TASK ITEM -> Every record below should be printed exactly as it appears.

====== RECORDS FOR THIS EXERCISE ======

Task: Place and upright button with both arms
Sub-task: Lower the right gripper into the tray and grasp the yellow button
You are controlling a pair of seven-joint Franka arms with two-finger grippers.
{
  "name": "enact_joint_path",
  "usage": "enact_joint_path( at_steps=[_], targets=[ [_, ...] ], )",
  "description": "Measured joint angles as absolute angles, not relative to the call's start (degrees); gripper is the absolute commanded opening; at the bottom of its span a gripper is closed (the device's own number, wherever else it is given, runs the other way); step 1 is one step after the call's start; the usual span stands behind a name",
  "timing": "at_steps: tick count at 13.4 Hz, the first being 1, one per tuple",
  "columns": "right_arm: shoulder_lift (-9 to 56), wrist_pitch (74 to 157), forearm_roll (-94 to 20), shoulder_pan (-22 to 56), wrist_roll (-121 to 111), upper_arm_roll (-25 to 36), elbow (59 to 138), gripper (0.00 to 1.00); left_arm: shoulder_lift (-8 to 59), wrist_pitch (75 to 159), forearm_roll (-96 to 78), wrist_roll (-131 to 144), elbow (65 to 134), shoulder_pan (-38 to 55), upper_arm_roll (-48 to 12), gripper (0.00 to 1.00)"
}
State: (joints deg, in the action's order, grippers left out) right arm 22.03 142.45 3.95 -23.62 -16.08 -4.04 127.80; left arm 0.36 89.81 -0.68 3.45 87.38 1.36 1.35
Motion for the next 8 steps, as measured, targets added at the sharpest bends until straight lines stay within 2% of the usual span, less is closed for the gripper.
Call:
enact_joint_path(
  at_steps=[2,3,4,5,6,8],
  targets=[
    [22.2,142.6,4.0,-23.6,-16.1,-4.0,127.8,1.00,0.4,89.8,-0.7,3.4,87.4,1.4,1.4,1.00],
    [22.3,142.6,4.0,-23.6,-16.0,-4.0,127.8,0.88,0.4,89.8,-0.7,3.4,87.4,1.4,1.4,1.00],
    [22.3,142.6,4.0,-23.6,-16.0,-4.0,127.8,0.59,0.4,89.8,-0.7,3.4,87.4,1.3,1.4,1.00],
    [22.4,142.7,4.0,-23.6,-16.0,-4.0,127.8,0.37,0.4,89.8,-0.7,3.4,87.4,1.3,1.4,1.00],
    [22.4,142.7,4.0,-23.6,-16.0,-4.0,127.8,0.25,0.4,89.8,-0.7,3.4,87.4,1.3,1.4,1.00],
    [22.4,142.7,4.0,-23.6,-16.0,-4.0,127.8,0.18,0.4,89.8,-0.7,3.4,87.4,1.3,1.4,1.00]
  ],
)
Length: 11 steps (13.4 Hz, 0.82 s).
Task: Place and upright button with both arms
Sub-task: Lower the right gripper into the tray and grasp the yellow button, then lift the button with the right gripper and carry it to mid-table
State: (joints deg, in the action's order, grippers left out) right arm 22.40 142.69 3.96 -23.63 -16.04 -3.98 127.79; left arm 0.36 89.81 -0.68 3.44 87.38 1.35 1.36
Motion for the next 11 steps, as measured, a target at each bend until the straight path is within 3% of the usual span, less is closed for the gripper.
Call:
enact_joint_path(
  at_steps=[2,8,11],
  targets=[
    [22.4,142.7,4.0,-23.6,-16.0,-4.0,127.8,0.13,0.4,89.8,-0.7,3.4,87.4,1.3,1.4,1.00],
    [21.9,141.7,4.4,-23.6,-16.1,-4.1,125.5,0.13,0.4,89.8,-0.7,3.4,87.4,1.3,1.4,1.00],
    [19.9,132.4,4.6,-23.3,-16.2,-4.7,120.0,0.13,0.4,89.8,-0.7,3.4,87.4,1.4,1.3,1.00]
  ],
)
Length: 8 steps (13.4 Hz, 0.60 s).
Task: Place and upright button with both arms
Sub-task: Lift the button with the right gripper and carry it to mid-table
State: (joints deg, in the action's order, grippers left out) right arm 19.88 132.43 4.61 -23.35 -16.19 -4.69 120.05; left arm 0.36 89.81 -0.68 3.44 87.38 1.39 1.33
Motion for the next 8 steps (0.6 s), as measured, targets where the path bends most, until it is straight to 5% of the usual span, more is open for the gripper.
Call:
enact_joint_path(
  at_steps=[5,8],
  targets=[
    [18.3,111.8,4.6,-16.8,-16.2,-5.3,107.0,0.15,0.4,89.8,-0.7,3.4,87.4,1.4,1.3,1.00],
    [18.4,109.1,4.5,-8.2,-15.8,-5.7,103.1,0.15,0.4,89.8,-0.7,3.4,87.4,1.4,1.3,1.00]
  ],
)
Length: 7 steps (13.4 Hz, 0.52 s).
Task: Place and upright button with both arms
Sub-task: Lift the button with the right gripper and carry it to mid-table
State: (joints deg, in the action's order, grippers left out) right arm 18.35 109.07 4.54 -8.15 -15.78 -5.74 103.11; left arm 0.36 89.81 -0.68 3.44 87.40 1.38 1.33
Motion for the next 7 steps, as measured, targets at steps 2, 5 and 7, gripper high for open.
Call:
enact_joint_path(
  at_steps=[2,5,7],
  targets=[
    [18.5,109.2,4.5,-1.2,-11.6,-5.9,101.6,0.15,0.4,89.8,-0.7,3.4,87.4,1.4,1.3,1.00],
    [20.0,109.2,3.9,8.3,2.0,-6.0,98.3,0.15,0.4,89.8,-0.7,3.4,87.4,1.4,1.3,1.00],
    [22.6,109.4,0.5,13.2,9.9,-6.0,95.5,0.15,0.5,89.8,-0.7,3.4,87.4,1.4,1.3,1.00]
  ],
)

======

SOLUTION TO THIS PROBLEM ->
Task: Place and upright button with both arms
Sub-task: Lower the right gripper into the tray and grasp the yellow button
You are controlling a pair of seven-joint Franka arms with two-finger grippers.
{
  "name": "enact_joint_path",
  "usage": "enact_joint_path( at_steps=[_], targets=[ [_, ...] ], )",
  "description": "Measured joint angles as absolute angles, not relative to the call's start (degrees); gripper is the absolute commanded opening; at the bottom of its span a gripper is closed (the device's own number, wherever else it is given, runs the other way); step 1 is one step after the call's start; the usual span stands behind a name",
  "timing": "at_steps: tick count at 13.4 Hz, the first being 1, one per tuple",
  "columns": "right_arm: shoulder_lift (-9 to 56), wrist_pitch (74 to 157), forearm_roll (-94 to 20), shoulder_pan (-22 to 56), wrist_roll (-121 to 111), upper_arm_roll (-25 to 36), elbow (59 to 138), gripper (0.00 to 1.00); left_arm: shoulder_lift (-8 to 59), wrist_pitch (75 to 159), forearm_roll (-96 to 78), wrist_roll (-131 to 144), elbow (65 to 134), shoulder_pan (-38 to 55), upper_arm_roll (-48 to 12), gripper (0.00 to 1.00)"
}
State: (joints deg, in the action's order, grippers left out) right arm 22.03 142.45 3.95 -23.62 -16.08 -4.04 127.80; left arm 0.36 89.81 -0.68 3.45 87.38 1.36 1.35
Motion for the next 8 steps, as measured, targets added at the sharpest bends until straight lines stay within 2% of the usual span, less is closed for the gripper.
Call:
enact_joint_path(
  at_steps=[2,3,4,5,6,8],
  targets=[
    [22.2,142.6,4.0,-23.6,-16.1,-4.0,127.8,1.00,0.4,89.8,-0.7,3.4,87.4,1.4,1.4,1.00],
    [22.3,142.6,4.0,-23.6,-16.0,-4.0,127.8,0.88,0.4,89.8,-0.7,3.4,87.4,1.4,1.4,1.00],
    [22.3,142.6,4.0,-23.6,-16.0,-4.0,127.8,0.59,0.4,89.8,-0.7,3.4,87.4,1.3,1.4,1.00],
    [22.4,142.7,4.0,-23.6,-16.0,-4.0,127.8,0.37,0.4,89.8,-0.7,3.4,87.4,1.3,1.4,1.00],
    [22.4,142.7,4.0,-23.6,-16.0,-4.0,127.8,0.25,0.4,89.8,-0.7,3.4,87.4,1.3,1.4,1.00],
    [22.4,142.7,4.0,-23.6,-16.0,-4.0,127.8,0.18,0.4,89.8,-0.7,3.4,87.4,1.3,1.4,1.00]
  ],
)
Length: 11 steps (13.4 Hz, 0.82 s).
Task: Place and upright button with both arms
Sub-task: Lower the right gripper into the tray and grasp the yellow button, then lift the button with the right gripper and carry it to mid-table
State: (joints deg, in the action's order, grippers left out) right arm 22.40 142.69 3.96 -23.63 -16.04 -3.98 127.79; left arm 0.36 89.81 -0.68 3.44 87.38 1.35 1.36
Motion for the next 11 steps, as measured, a target at each bend until the straight path is within 3% of the usual span, less is closed for the gripper.
Call:
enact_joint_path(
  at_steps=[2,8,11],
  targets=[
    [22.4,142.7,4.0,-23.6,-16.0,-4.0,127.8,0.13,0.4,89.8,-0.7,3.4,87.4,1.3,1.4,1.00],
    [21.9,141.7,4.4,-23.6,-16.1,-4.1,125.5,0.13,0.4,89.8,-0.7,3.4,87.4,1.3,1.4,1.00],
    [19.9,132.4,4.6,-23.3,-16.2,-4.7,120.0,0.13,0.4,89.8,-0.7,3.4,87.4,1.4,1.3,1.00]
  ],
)
Length: 8 steps (13.4 Hz, 0.60 s).
Task: Place and upright button with both arms
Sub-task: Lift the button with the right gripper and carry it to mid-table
State: (joints deg, in the action's order, grippers left out) right arm 19.88 132.43 4.61 -23.35 -16.19 -4.69 120.05; left arm 0.36 89.81 -0.68 3.44 87.38 1.39 1.33
Motion for the next 8 steps (0.6 s), as measured, targets where the path bends most, until it is straight to 5% of the usual span, more is open for the gripper.
Call:
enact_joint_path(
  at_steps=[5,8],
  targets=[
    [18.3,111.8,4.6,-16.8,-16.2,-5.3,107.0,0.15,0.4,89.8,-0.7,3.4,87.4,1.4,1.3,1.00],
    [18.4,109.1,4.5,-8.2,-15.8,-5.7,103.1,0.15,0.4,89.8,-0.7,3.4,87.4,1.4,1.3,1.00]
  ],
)
Length: 7 steps (13.4 Hz, 0.52 s).
Task: Place and upright button with both arms
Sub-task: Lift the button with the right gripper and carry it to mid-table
State: (joints deg, in the action's order, grippers left out) right arm 18.35 109.07 4.54 -8.15 -15.78 -5.74 103.11; left arm 0.36 89.81 -0.68 3.44 87.40 1.38 1.33
Motion for the next 7 steps, as measured, targets at steps 2, 5 and 7, gripper high for open.
Call:
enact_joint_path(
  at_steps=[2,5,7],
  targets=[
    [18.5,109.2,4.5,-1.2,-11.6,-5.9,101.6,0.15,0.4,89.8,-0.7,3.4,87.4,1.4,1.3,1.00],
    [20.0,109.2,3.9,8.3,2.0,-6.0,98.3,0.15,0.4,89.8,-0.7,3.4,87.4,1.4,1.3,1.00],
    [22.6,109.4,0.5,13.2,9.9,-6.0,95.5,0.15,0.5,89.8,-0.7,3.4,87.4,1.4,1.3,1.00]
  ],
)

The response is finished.